_Assignment_:
Return all lines of the data in which the string "yellow" occurs.
── Supplied material
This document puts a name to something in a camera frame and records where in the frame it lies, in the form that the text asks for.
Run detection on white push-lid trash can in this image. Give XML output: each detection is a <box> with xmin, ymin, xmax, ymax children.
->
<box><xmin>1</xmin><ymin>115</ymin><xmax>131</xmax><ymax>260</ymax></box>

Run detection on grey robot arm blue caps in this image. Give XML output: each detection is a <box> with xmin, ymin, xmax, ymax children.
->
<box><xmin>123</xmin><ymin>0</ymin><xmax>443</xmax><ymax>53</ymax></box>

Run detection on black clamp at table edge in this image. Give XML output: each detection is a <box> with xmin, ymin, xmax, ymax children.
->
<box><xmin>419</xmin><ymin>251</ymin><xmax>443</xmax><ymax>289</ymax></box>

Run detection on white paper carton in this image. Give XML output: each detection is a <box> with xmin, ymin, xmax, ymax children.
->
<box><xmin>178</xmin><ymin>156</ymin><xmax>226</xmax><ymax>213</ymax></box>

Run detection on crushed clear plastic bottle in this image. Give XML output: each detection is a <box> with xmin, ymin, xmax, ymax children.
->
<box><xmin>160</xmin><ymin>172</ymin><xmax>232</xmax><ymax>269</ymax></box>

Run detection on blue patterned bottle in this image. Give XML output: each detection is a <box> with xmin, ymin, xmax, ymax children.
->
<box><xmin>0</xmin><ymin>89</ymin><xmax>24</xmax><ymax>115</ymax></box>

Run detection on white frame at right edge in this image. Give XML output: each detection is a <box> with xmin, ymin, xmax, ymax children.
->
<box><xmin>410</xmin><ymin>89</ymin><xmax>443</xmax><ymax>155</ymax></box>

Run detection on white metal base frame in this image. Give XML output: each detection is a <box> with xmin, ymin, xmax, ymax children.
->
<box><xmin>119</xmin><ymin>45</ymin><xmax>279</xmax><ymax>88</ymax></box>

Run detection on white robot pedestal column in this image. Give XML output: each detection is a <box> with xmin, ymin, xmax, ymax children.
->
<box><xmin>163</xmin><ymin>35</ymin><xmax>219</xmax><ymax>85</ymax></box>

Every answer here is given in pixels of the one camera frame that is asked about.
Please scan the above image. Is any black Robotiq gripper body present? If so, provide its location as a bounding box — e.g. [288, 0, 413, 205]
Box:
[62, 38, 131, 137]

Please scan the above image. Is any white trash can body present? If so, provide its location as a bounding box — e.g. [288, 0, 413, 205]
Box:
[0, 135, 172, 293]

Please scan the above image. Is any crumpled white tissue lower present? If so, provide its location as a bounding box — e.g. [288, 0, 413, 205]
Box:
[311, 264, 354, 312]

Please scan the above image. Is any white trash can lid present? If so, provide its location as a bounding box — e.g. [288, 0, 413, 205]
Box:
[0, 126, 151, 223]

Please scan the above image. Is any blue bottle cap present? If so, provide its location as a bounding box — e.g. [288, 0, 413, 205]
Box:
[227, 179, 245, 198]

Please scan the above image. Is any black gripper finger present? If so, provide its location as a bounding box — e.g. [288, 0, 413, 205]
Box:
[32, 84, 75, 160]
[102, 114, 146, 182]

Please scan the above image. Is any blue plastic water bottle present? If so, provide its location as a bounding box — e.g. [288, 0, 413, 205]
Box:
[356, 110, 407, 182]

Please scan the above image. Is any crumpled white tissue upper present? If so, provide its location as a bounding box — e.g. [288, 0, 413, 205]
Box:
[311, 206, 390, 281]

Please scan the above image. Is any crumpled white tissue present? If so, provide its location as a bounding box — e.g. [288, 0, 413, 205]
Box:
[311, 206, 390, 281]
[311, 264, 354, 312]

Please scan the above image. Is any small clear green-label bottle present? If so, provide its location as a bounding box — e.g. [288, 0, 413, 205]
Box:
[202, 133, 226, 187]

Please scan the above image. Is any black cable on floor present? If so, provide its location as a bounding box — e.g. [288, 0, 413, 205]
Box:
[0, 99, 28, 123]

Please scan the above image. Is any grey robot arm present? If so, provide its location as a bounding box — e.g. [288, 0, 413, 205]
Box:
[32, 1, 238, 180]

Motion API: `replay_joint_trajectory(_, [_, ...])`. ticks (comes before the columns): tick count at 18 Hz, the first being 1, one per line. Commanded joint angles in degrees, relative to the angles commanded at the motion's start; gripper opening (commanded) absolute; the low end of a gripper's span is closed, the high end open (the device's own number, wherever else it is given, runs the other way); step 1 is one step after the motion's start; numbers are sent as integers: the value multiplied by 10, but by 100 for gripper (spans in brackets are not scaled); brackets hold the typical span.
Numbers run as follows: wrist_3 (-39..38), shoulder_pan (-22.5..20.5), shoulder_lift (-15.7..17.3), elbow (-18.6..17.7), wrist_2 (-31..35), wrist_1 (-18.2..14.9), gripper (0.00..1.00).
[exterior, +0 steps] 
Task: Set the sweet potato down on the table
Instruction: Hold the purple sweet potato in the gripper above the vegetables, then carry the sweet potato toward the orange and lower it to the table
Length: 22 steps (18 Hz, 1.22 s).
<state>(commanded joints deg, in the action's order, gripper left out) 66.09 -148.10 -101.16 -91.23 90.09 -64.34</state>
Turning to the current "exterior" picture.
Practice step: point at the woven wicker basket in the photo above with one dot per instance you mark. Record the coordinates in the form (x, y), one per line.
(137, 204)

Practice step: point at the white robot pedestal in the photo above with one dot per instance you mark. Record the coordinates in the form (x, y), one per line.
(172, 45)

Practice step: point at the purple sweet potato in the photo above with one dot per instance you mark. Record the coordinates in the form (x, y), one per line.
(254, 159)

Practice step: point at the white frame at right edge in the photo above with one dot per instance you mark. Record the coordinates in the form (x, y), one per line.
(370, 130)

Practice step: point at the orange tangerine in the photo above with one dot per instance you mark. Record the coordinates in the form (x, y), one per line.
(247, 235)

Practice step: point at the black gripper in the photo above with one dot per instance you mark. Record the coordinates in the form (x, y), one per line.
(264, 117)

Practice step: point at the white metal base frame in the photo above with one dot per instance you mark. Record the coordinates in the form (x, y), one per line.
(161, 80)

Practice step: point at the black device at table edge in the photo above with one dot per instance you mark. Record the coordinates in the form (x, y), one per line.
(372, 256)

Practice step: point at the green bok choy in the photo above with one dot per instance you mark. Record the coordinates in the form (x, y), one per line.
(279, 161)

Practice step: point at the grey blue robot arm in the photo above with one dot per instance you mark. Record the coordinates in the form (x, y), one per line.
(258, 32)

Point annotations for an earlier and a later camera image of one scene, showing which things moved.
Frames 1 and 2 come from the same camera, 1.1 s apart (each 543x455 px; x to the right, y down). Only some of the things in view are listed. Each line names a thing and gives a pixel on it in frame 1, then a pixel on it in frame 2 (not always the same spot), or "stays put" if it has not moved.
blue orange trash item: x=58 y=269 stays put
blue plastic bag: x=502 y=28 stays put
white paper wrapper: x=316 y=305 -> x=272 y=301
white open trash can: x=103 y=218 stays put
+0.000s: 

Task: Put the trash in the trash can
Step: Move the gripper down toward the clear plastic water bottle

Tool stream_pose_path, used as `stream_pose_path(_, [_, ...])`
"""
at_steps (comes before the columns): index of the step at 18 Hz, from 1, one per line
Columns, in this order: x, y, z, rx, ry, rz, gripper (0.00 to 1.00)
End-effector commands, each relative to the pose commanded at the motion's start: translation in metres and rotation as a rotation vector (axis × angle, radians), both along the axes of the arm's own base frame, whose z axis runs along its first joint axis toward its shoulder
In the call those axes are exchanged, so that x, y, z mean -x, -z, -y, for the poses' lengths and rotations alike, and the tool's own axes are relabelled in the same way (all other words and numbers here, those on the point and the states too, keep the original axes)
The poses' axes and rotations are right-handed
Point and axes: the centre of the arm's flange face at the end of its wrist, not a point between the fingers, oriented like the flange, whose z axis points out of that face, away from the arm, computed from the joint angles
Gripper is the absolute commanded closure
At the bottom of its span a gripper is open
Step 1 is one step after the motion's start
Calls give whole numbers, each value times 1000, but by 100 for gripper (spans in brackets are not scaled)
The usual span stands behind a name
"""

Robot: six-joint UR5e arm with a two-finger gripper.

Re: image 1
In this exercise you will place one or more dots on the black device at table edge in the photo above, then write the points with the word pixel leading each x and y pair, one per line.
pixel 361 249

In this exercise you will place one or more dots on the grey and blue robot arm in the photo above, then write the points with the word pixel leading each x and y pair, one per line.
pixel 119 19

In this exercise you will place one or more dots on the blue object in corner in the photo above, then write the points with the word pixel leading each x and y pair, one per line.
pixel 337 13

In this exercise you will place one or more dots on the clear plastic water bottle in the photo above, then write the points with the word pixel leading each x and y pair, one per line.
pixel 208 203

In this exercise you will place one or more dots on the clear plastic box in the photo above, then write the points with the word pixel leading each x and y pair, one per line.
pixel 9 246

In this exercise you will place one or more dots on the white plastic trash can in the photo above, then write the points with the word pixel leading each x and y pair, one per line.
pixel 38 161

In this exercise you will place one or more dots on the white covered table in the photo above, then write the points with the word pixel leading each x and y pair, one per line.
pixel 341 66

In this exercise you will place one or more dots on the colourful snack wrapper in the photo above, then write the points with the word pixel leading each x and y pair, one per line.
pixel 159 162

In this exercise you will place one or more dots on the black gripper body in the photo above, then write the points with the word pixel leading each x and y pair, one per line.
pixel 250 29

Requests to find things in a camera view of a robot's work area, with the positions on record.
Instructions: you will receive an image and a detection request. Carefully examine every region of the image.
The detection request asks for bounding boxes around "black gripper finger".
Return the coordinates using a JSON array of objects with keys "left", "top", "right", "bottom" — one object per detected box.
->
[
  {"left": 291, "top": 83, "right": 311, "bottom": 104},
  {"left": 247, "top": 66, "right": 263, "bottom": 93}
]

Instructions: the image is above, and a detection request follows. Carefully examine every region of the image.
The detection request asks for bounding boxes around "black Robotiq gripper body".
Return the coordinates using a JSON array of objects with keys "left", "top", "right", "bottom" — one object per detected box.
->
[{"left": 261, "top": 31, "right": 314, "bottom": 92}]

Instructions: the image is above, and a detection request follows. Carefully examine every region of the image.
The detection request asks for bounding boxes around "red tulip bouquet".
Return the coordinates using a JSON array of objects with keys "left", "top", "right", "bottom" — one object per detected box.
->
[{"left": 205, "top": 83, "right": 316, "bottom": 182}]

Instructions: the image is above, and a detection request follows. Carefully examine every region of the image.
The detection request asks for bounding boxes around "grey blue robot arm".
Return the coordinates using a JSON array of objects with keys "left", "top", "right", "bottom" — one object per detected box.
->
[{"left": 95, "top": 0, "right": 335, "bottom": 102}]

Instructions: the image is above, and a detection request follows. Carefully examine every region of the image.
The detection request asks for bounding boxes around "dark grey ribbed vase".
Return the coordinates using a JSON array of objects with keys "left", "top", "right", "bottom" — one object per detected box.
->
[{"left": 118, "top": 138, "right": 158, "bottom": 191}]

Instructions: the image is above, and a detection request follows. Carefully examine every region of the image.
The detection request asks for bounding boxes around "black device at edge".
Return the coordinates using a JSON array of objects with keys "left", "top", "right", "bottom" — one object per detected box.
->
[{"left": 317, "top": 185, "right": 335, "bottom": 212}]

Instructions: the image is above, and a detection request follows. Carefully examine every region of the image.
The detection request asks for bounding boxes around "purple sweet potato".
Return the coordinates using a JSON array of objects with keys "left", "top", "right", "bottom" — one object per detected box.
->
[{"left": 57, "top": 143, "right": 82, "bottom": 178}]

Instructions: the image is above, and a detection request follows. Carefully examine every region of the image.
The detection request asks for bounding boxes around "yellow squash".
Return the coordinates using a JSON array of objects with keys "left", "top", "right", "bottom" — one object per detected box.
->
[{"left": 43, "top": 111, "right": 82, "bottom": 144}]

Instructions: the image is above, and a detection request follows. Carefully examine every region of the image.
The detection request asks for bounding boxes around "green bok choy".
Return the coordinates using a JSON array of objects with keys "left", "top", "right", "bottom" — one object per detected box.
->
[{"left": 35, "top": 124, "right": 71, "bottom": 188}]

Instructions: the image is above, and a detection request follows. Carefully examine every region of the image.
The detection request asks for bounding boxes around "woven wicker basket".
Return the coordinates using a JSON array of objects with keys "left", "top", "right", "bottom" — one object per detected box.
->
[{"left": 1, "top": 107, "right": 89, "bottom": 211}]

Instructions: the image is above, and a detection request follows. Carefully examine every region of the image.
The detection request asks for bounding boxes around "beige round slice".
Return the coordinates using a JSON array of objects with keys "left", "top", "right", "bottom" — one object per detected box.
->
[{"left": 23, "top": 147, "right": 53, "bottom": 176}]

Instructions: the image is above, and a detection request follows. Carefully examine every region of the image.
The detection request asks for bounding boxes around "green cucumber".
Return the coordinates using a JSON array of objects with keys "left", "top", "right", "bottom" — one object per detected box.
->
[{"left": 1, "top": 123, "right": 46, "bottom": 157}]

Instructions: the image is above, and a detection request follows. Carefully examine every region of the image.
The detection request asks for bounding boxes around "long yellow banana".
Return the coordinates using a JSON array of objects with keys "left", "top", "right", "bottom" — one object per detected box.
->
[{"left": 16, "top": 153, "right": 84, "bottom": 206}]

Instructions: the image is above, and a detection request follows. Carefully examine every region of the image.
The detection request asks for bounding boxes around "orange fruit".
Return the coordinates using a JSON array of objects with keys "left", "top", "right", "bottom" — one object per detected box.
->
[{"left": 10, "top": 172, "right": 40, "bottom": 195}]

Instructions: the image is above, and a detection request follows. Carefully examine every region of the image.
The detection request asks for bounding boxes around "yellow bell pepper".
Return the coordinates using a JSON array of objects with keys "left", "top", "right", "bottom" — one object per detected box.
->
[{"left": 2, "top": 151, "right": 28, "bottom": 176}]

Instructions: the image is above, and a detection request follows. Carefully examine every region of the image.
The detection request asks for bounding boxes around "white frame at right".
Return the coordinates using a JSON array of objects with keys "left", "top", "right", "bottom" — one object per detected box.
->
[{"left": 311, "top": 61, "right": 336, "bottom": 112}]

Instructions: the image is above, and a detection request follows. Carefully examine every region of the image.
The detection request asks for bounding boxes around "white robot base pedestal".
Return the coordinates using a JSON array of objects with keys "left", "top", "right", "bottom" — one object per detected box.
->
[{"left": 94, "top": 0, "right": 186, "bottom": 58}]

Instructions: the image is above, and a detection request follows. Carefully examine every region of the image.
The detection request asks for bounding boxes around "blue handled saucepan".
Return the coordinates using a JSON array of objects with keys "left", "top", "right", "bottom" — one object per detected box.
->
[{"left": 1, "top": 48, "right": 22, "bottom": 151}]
────
_Written response_:
The detection request asks for bounding boxes around "yellow squash".
The detection request asks for bounding boxes around "long yellow banana".
The detection request asks for bounding boxes around "yellow bell pepper".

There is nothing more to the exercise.